• _What is needed_: Look through the entries below and show every line containing the word "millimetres".

Dataset records
########################################

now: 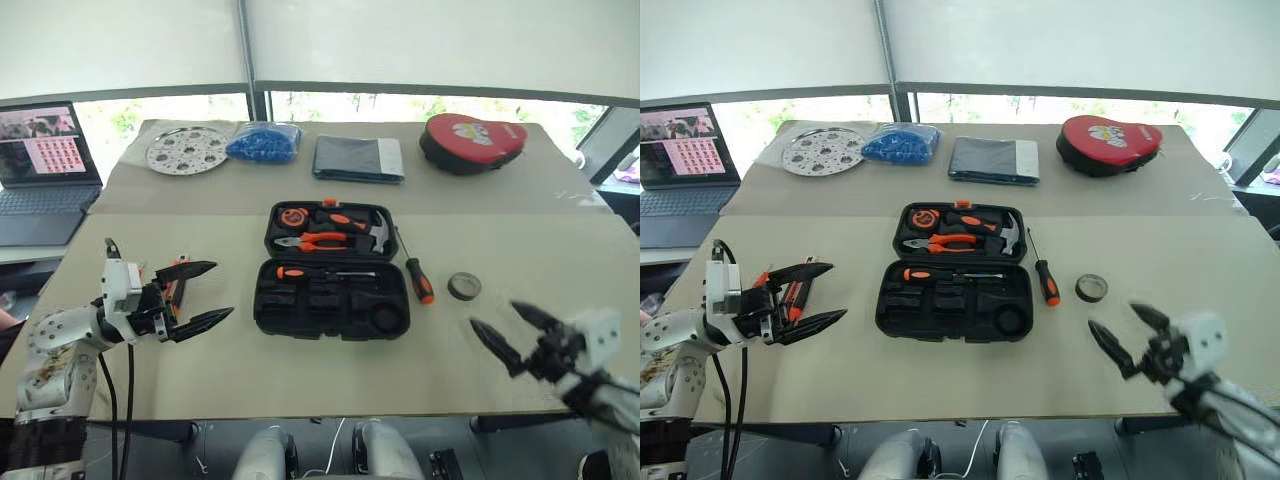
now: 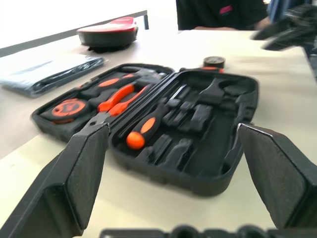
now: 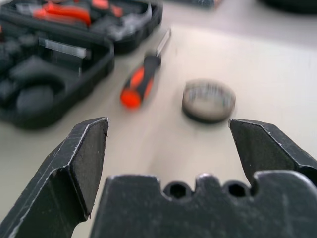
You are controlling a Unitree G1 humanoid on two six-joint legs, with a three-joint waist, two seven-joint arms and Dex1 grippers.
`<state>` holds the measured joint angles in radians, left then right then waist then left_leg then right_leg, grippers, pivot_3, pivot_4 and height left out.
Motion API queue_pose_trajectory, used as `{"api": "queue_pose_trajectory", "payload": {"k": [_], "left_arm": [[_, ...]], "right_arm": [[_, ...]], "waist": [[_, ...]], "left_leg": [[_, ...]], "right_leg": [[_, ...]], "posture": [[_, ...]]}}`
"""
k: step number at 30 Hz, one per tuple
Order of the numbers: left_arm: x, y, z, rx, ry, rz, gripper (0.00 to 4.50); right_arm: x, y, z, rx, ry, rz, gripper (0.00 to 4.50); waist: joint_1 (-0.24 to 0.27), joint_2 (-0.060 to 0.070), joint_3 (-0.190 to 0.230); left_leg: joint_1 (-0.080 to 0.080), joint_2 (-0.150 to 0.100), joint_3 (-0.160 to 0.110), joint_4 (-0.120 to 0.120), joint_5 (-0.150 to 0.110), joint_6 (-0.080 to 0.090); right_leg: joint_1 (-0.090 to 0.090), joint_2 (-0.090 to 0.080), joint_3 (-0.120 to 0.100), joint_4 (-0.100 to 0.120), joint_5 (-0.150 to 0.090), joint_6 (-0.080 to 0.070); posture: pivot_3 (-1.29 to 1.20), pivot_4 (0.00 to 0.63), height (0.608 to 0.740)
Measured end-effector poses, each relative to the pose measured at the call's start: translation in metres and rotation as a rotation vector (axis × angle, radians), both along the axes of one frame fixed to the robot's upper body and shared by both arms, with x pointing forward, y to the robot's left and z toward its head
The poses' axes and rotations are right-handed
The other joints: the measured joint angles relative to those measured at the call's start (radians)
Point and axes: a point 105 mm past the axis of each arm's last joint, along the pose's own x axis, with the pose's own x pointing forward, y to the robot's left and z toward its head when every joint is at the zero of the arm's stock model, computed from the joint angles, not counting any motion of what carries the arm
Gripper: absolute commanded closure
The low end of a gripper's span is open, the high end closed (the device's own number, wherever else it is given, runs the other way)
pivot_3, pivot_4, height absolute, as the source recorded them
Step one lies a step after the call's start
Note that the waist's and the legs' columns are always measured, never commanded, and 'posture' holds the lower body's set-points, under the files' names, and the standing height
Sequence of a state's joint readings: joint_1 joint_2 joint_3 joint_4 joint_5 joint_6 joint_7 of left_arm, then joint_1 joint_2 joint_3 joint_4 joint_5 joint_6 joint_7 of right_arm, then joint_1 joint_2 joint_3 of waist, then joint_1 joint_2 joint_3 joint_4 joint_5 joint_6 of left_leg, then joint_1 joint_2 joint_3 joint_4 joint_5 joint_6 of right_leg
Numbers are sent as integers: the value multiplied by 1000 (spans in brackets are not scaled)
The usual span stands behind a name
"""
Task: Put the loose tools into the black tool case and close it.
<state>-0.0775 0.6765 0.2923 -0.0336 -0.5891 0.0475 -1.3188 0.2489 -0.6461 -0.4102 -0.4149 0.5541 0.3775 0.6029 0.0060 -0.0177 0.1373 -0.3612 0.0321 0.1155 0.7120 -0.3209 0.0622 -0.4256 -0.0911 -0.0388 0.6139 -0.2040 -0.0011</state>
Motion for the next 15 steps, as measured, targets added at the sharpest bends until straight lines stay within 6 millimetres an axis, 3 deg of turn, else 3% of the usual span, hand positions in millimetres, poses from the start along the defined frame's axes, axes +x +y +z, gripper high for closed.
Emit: {"api": "queue_pose_trajectory", "payload": {"k": [4, 11, 14, 15], "left_arm": [[-3, -14, 3, 9, -7, -60, 38], [-6, -26, 3, 18, -11, -94, 38], [-7, -30, 5, 21, -23, -106, 0], [-7, -30, 5, 21, -24, -105, 0]], "right_arm": [[40, 24, 20, -74, 107, 54, 0], [71, 49, -9, -156, 375, 64, 0], [80, 48, -18, -182, 434, 28, 668], [80, 47, -20, -187, 448, 17, 1106]], "waist": [[-2, 0, 0], [7, 0, 0], [4, 0, 0], [5, 0, 0]], "left_leg": [[-1, 1, 0, -2, 1, -2], [-14, 0, -2, -2, 6, -11], [-18, 0, -1, 0, 6, -9], [-18, -1, -1, 0, 6, -9]], "right_leg": [[-2, 5, -2, 1, 1, 2], [-13, 7, -2, -1, 4, 6], [-14, 7, -2, -3, 5, 8], [-14, 7, -2, -3, 5, 9]], "posture": [[0, 150, 740], [0, 150, 740], [0, 150, 740], [0, 150, 740]]}}
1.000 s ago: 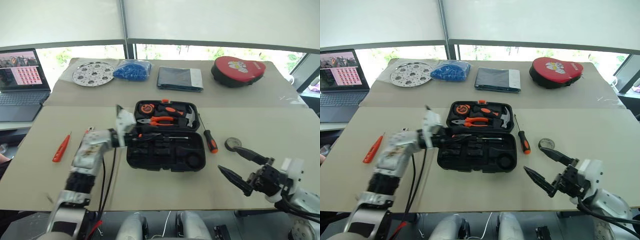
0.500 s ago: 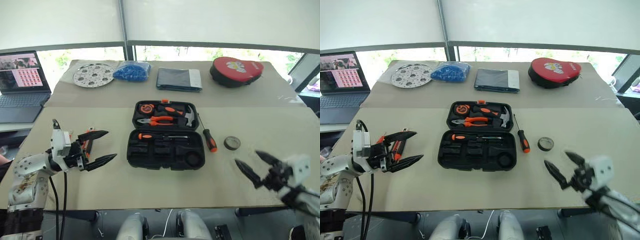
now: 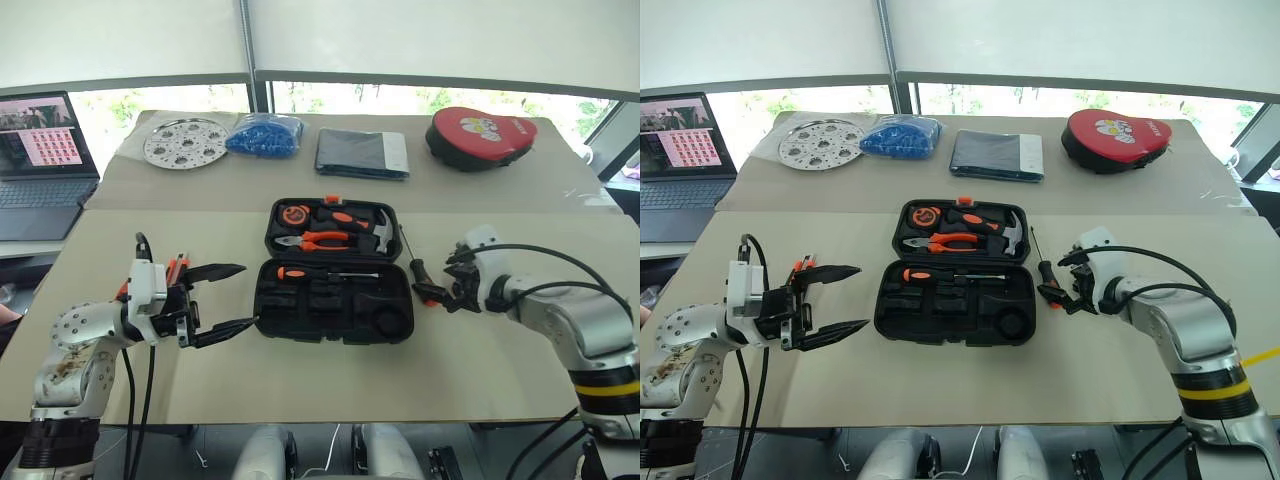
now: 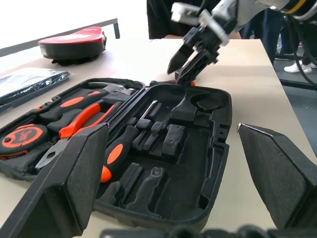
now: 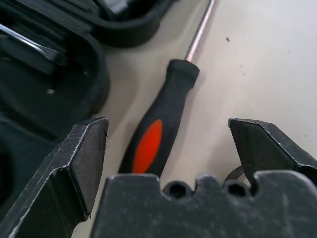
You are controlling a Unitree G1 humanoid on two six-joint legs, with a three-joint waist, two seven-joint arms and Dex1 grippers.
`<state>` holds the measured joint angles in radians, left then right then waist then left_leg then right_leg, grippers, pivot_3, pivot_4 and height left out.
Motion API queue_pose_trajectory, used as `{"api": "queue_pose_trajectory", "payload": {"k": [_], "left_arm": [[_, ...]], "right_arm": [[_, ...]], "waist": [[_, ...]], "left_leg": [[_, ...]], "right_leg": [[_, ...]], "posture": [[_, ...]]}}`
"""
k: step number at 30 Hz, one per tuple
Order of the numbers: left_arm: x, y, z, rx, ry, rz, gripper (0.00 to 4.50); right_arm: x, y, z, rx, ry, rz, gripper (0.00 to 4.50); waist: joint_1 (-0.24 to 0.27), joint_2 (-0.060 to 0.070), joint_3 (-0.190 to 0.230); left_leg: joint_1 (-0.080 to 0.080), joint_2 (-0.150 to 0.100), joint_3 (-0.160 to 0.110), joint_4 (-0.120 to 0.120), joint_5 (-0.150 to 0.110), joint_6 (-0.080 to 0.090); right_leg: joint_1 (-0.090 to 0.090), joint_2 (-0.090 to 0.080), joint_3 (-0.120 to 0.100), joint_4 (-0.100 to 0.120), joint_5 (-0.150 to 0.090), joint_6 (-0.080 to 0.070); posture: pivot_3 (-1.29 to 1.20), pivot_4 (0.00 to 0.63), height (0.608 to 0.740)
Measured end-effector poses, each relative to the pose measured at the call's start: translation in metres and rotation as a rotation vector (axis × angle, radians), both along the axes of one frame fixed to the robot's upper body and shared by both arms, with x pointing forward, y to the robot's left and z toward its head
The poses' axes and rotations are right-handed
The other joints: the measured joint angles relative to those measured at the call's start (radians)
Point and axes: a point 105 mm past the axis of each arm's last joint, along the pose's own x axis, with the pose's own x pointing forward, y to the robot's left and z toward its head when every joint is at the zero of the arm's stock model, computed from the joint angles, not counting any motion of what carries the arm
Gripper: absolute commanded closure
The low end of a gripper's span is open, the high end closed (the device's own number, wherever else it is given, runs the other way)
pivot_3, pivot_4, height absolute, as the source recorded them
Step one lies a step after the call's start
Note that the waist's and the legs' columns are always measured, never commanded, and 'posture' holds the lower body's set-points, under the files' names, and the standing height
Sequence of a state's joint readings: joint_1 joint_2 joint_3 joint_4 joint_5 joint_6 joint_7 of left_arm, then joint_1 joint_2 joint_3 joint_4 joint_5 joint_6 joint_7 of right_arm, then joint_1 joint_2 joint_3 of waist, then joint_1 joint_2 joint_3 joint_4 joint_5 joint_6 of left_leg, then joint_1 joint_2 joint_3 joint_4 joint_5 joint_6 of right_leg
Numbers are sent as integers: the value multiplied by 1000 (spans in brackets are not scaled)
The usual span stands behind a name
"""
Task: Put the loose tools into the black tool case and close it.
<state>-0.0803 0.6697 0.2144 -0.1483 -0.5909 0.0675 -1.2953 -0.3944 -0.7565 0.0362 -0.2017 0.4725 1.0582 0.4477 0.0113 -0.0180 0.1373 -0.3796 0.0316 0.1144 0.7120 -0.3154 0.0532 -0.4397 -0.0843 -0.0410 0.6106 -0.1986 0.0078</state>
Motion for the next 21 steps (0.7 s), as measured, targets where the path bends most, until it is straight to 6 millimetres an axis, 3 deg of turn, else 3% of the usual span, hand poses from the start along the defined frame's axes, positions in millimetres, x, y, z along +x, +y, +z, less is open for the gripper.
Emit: {"api": "queue_pose_trajectory", "payload": {"k": [5, 7, 12, 17, 19, 21], "left_arm": [[-2, -2, 3, 4, -16, -4, 0], [-3, -3, 4, 7, -21, -7, 0], [-3, -3, 4, -5, -22, -4, 0], [-1, 2, 14, -93, -23, 43, 0], [-1, 2, 16, -100, -28, 51, 0], [-2, 7, 11, -93, -15, 86, 0]], "right_arm": [[2, 10, -9, 3, 49, 6, 2752], [5, 4, -9, -4, 46, -34, 3326], [10, 3, -5, 44, 14, -86, 3430], [28, -14, 47, 55, -219, -136, 3430], [28, 0, 70, 63, -323, -17, 3430], [22, 32, 88, 62, -413, 234, 3430]], "waist": [[-2, 0, 0], [-2, 0, 0], [-10, 0, 0], [-12, 0, 0], [-15, 0, 0], [-24, 0, 0]], "left_leg": [[0, 0, 0, 0, 0, 0], [0, 0, 0, 0, 0, 0], [0, 1, 0, 0, 1, -1], [0, 1, 0, 0, 1, -1], [1, 1, 0, 0, 1, -1], [2, 1, 0, -1, 1, -1]], "right_leg": [[0, 0, 0, -1, 0, 1], [0, 0, 0, 0, 0, 1], [-1, 1, 0, 1, 0, 1], [-1, 1, 0, 1, 0, 1], [-1, 2, 0, 0, 0, 1], [-1, 3, 1, 0, 0, 1]], "posture": [[0, 150, 740], [0, 150, 740], [0, 150, 740], [0, 150, 740], [0, 150, 740], [0, 150, 740]]}}
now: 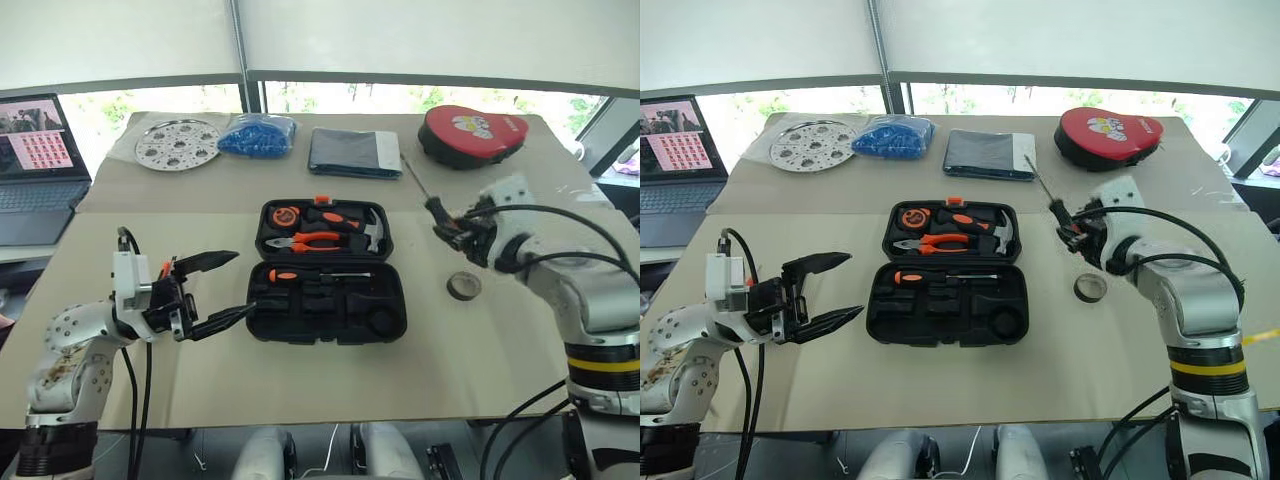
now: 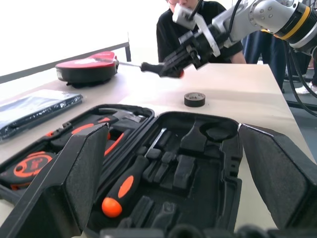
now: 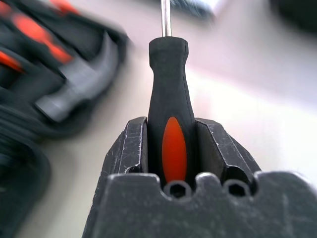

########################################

• _Written answer_:
Motion for the next 15 steps, as measured, targets added at the sharpest bends until straight lines stay within 6 millimetres an axis, 3 deg of turn, else 3% of the usual span, hand positions in millimetres, poses from the start along the defined frame's axes, axes +x +y +z, gripper high for closed.
Motion for the next 21 steps (0.7 s), as measured, targets where the path bends most, until it is straight to 6 millimetres an axis, 3 deg of turn, else 3% of the usual span, hand poses from the start along the defined frame's axes, positions in millimetres, x, y, z along +x, +y, +z, less is open for the gripper.

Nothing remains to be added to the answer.